Matthieu Séry, France


Matthieu Séry, France

"At the end, it makes sense, or not... That's grape!"


Devin Sioma, USA


Devin Sioma, USA

I use painting as a tool to interpret the internal hardware of the people around me. I execute this investigation by developing a confrontation between my perception of a person and how I feel they view themselves. Essentially, my paintings pay homage to the beauty within all human beings.

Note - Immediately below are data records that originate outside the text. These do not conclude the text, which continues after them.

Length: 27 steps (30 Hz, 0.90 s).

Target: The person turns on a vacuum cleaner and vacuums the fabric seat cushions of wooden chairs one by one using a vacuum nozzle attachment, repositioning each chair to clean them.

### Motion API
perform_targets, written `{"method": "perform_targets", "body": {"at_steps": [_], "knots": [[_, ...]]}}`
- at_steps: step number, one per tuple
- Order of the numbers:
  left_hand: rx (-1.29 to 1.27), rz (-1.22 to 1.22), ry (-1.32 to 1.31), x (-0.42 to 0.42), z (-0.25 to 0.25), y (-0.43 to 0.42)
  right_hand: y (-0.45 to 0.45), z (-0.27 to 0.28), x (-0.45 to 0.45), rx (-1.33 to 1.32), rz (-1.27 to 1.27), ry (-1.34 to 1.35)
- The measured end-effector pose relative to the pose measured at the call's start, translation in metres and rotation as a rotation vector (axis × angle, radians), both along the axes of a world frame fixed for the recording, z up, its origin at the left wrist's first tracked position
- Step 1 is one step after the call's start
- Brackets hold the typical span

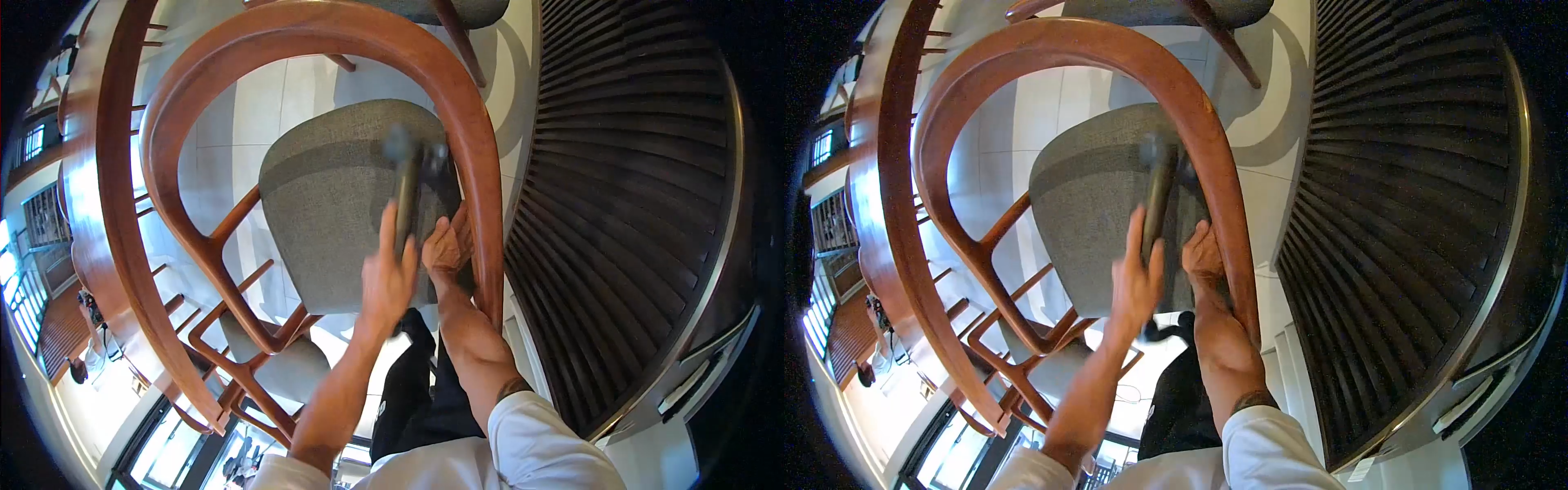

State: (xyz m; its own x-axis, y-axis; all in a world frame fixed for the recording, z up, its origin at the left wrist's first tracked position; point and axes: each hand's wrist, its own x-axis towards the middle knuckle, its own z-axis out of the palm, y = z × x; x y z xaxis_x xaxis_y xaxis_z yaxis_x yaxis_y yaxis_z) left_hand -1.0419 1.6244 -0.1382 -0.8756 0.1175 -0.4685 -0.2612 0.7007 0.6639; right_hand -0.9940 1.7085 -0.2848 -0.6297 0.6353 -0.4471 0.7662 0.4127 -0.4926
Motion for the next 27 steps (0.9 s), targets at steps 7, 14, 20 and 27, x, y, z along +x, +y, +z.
{"method": "perform_targets", "body": {"at_steps": [7, 14, 20, 27], "knots": [[-0.041, 0.067, 0.009, 0.092, 0.01, -0.051, 0.007, 0.01, 0.003, -0.171, -0.115, 0.113], [-0.032, 0.135, 0.078, 0.016, -0.007, -0.062, -0.006, -0.02, 0.017, 0.118, -0.003, 0.019], [-0.075, 0.203, 0.02, 0.276, 0.011, -0.148, -0.016, -0.022, 0.048, 0.281, 0.276, 0.128], [0.014, 0.383, 0.082, 0.09, -0.017, -0.132, -0.022, -0.028, 0.073, 0.434, 0.401, 0.195]]}}
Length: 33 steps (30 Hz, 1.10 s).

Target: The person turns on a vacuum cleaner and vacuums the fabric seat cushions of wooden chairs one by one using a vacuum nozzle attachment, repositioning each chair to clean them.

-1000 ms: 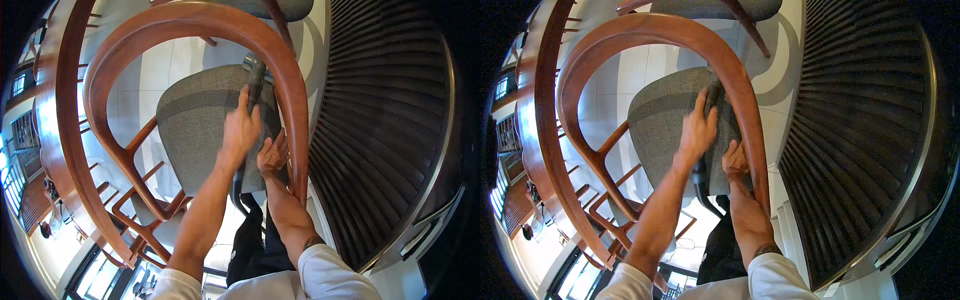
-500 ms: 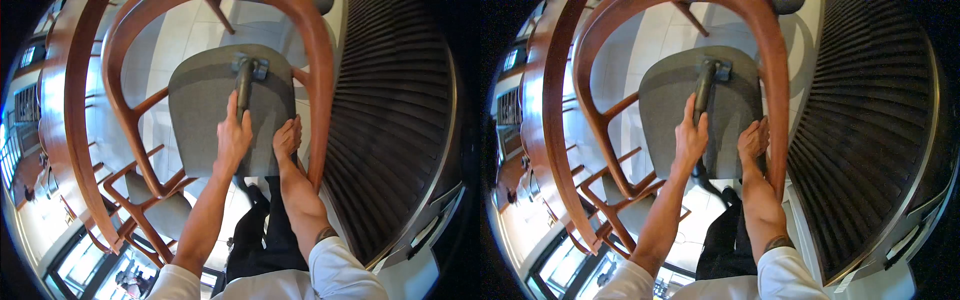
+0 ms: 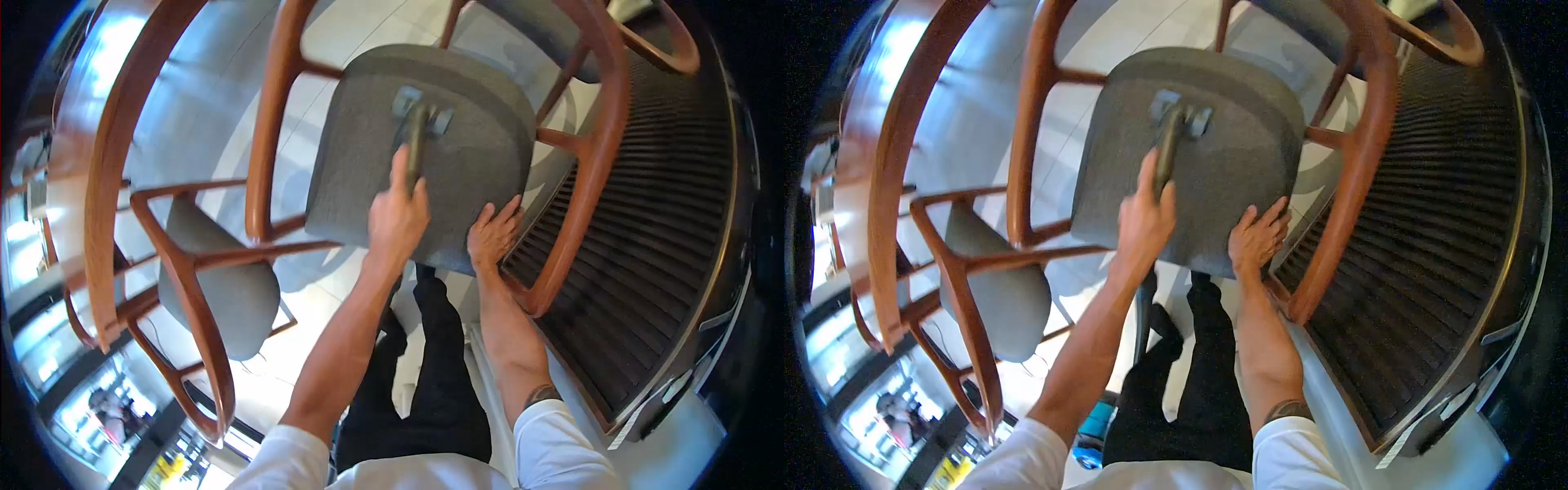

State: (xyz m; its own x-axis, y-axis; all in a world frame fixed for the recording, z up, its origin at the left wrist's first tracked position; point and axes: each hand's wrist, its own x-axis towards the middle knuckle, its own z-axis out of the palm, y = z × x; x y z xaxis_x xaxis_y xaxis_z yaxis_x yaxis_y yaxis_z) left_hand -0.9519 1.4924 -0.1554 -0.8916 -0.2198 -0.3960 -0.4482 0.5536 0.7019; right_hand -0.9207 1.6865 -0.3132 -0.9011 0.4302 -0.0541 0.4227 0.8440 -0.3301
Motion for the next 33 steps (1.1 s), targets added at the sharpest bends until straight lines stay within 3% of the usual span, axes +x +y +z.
{"method": "perform_targets", "body": {"at_steps": [3, 5, 7, 9, 10, 12, 16, 17, 19, 20, 23, 26, 30, 32, 33], "knots": [[-0.036, 0.046, 0.105, 0.074, -0.021, 0.002, -0.003, 0.004, -0.005, 0.041, -0.034, -0.138], [-0.029, 0.049, 0.165, 0.181, -0.019, 0.001, -0.016, 0.01, -0.015, 0.13, 0.049, -0.075], [0.033, 0.11, 0.008, 0.236, 0.007, -0.01, -0.035, 0.032, -0.027, 0.17, 0.152, -0.256], [0.029, 0.16, 0.064, 0.229, -0.005, -0.016, -0.05, 0.015, -0.025, 0.174, 0.148, -0.195], [0.019, 0.188, 0.154, 0.204, -0.011, -0.025, -0.057, 0.017, -0.028, 0.165, 0.127, -0.182], [0.089, 0.332, 0.059, 0.129, -0.008, -0.049, -0.058, 0.017, -0.03, 0.165, 0.115, -0.177], [-0.005, 0.382, 0.275, 0.023, -0.042, -0.103, -0.063, 0.009, -0.028, 0.204, 0.109, -0.185], [-0.012, 0.394, 0.269, 0.022, -0.04, -0.112, -0.061, 0.008, -0.028, 0.21, 0.111, -0.164], [0.174, 0.549, 0.004, 0.021, -0.033, -0.127, -0.058, 0.012, -0.027, 0.226, 0.124, -0.133], [0.003, 0.544, 0.221, 0.056, -0.076, -0.12, -0.06, 0.014, -0.029, 0.245, 0.099, -0.145], [0.196, 0.776, 0.105, 0.15, -0.043, -0.082, -0.056, 0.0, -0.031, 0.309, 0.062, -0.168], [0.07, 0.615, 0.115, 0.205, -0.015, -0.033, -0.059, -0.004, -0.026, 0.29, 0.085, -0.089], [0.113, 0.695, 0.093, 0.248, -0.018, 0.017, -0.057, -0.004, -0.03, 0.307, 0.062, -0.081], [0.458, 1.052, -0.146, 0.25, -0.012, 0.012, -0.055, -0.01, -0.027, 0.32, 0.068, -0.082], [0.569, 1.111, -0.06, 0.244, -0.017, 0.001, -0.054, -0.013, -0.028, 0.317, 0.074, -0.038]]}}
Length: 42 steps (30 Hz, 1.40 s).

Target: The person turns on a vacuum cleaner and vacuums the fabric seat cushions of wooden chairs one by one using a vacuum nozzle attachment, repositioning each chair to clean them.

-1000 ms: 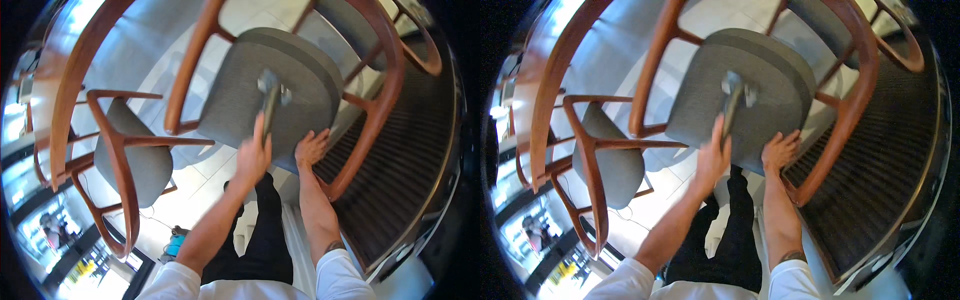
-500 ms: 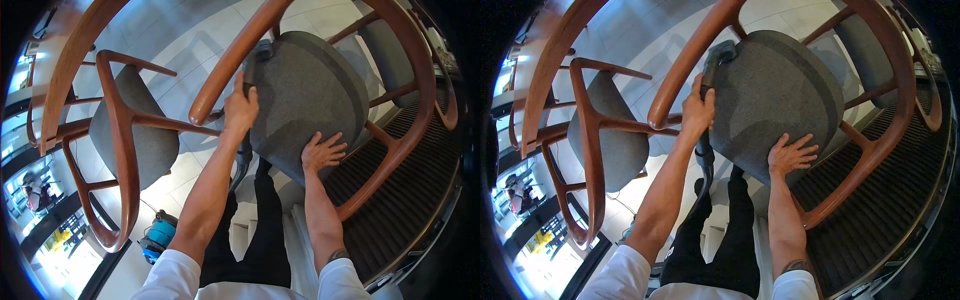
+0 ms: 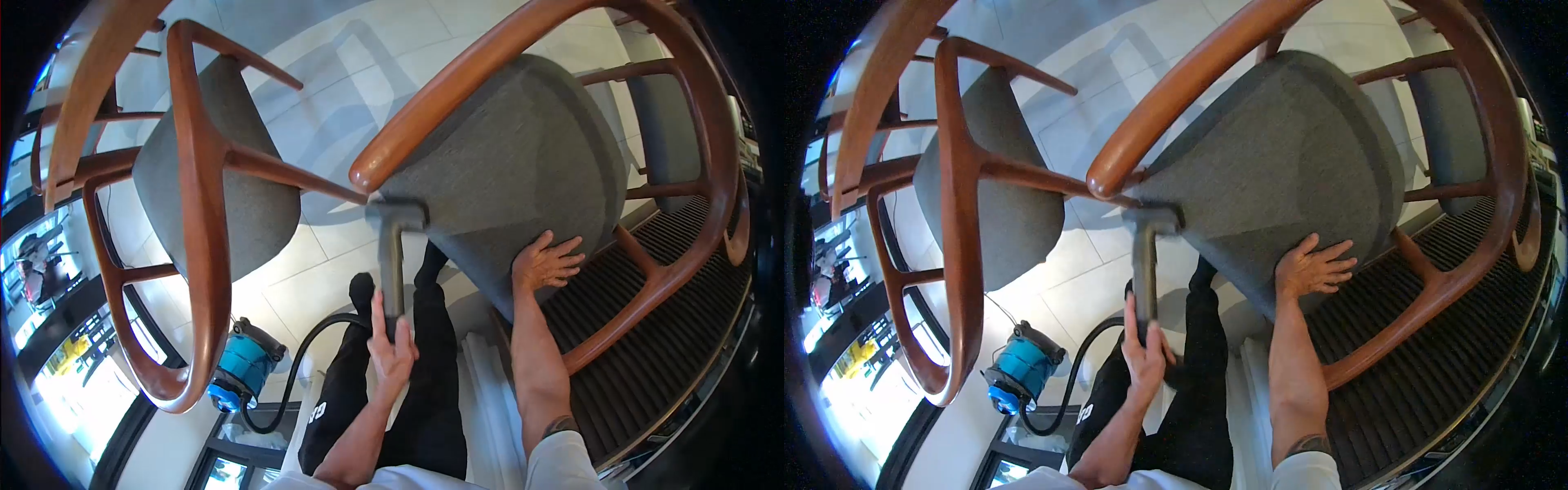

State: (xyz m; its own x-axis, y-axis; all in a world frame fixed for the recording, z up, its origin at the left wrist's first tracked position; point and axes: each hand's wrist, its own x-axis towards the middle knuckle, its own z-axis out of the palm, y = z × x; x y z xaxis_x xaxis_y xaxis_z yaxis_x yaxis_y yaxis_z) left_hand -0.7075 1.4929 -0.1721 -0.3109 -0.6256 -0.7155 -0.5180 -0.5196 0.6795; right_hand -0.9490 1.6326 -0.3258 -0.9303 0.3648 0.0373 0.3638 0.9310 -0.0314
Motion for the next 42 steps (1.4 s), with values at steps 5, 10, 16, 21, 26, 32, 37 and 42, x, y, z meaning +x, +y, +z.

Devin Sioma is also taking part in the show "we skip the virus"
TEMPORÄRE KUNSTHALLE FRIEDRICHSHAIN
Dirschauer Str. 17 10245 Berlin
20.06.- 04.07. 09
Opening: Sa., June 20 21h


Natalie Collette Wood, USA

Synthetic Eruption With Acid Spill


Natalie Collette Wood, USA

In an age of rapidly growing technology, war, and natural disasters our environment has begun to change before our eyes. Earthquakes, explosions, and accidents have become part of our daily life and work as metaphors for social failures. I am interested in the moment when everything goes wrong and things start to fall apart. The subjects I reference are views of bomb explosions, car accidents and the effects of natural disasters. I use these moments in time when structure and chaos dance as a starting point for my work.